§ **Task brief**:
Retype all of the listing exactly, with no pictures.
**** Provided material ****
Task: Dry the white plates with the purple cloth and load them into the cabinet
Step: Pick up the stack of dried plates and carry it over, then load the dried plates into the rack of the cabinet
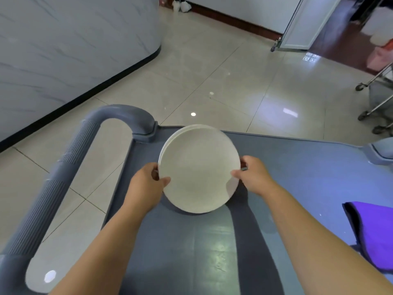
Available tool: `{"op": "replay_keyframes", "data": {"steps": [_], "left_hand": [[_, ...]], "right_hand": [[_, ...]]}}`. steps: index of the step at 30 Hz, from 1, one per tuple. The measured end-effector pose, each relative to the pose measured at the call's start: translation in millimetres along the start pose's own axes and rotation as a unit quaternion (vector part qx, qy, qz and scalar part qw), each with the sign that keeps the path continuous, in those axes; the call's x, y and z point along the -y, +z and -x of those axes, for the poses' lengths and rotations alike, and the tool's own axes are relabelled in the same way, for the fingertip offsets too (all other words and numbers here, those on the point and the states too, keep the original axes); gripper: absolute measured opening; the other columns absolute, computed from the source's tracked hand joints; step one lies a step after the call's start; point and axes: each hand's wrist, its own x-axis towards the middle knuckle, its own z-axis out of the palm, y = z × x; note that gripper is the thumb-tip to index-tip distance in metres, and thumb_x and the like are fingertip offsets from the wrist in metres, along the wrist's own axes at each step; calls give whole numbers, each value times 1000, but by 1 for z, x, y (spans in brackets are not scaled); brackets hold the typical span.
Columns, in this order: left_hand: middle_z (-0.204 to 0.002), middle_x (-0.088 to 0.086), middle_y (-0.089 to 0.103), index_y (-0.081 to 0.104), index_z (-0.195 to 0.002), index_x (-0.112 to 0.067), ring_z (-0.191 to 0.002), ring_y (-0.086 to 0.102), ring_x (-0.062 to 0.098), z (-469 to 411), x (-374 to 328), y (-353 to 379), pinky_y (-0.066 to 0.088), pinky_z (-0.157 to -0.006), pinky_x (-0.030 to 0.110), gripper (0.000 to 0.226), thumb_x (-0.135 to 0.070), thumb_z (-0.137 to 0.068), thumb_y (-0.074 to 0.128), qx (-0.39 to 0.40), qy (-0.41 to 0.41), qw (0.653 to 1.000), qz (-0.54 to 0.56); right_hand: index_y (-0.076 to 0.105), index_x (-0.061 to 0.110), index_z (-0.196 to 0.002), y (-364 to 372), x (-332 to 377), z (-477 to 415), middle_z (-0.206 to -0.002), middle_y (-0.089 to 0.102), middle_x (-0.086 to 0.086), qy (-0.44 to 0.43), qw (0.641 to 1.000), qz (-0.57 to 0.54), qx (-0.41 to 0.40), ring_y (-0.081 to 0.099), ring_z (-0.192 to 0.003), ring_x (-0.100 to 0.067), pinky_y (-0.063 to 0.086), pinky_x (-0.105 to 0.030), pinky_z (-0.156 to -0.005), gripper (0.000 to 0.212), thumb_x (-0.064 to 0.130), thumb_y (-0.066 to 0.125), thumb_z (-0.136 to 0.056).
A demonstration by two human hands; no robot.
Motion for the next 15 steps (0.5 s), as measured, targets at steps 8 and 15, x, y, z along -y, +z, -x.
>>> {"op": "replay_keyframes", "data": {"steps": [8,15], "left_hand": [[-92,-11,66,56,-90,-46,-85,64,8,26,-26,-9,46,-70,24,37,-12,-85,68,-7,144,989,37],[-89,-21,65,58,-94,-39,-81,58,-15,39,-43,18,39,-62,8,32,-10,-87,66,43,197,979,17]], "right_hand": [[53,24,-106,-25,-5,52,-100,64,6,-48,992,-64,-101,64,-91,-18,47,-29,-76,31,10,70,-85],[47,26,-103,-37,-40,106,-101,63,4,-22,978,-83,-192,64,-91,-15,43,-17,-65,30,9,67,-88]]}}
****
§ **Written response**:
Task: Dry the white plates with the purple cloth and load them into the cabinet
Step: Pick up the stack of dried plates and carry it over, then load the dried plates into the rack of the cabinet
Available tool: `{"op": "replay_keyframes", "data": {"steps": [_], "left_hand": [[_, ...]], "right_hand": [[_, ...]]}}`. steps: index of the step at 30 Hz, from 1, one per tuple. The measured end-effector pose, each relative to the pose measured at the call's start: translation in millimetres along the start pose's own axes and rotation as a unit quaternion (vector part qx, qy, qz and scalar part qw), each with the sign that keeps the path continuous, in those axes; the call's x, y and z point along the -y, +z and -x of those axes, for the poses' lengths and rotations alike, and the tool's own axes are relabelled in the same way, for the fingertip offsets too (all other words and numbers here, those on the point and the states too, keep the original axes); gripper: absolute measured opening; the other columns absolute, computed from the source's tracked hand joints; step one lies a step after the call's start; point and axes: each hand's wrist, its own x-axis towards the middle knuckle, its own z-axis out of the palm, y = z × x; note that gripper is the thumb-tip to index-tip distance in metres, and thumb_x and the like are fingertip offsets from the wrist in metres, along the wrist's own axes at each step; calls give whole numbers, each value times 1000, but by 1 for z, x, y (spans in brackets are not scaled); brackets hold the typical span.
Columns, in this order: left_hand: middle_z (-0.204 to 0.002), middle_x (-0.088 to 0.086), middle_y (-0.089 to 0.103), index_y (-0.081 to 0.104), index_z (-0.195 to 0.002), index_x (-0.112 to 0.067), ring_z (-0.191 to 0.002), ring_y (-0.086 to 0.102), ring_x (-0.062 to 0.098), z (-469 to 411), x (-374 to 328), y (-353 to 379), pinky_y (-0.066 to 0.088), pinky_z (-0.157 to -0.006), pinky_x (-0.030 to 0.110), gripper (0.000 to 0.226), thumb_x (-0.135 to 0.070), thumb_z (-0.137 to 0.068), thumb_y (-0.074 to 0.128), qx (-0.39 to 0.40), qy (-0.41 to 0.41), qw (0.653 to 1.000), qz (-0.54 to 0.56); right_hand: index_y (-0.076 to 0.105), index_x (-0.061 to 0.110), index_z (-0.196 to 0.002), y (-364 to 372), x (-332 to 377), z (-477 to 415), middle_z (-0.206 to -0.002), middle_y (-0.089 to 0.102), middle_x (-0.086 to 0.086), qy (-0.44 to 0.43), qw (0.641 to 1.000), qz (-0.57 to 0.54), qx (-0.41 to 0.40), ring_y (-0.081 to 0.099), ring_z (-0.192 to 0.003), ring_x (-0.100 to 0.067), pinky_y (-0.063 to 0.086), pinky_x (-0.105 to 0.030), pinky_z (-0.156 to -0.005), gripper (0.000 to 0.212), thumb_x (-0.064 to 0.130), thumb_y (-0.066 to 0.125), thumb_z (-0.136 to 0.056).
A demonstration by two human hands; no robot.
Motion for the next 15 steps (0.5 s), as measured, targets at steps 8 and 15, x, y, z along -y, +z, -x.
>>> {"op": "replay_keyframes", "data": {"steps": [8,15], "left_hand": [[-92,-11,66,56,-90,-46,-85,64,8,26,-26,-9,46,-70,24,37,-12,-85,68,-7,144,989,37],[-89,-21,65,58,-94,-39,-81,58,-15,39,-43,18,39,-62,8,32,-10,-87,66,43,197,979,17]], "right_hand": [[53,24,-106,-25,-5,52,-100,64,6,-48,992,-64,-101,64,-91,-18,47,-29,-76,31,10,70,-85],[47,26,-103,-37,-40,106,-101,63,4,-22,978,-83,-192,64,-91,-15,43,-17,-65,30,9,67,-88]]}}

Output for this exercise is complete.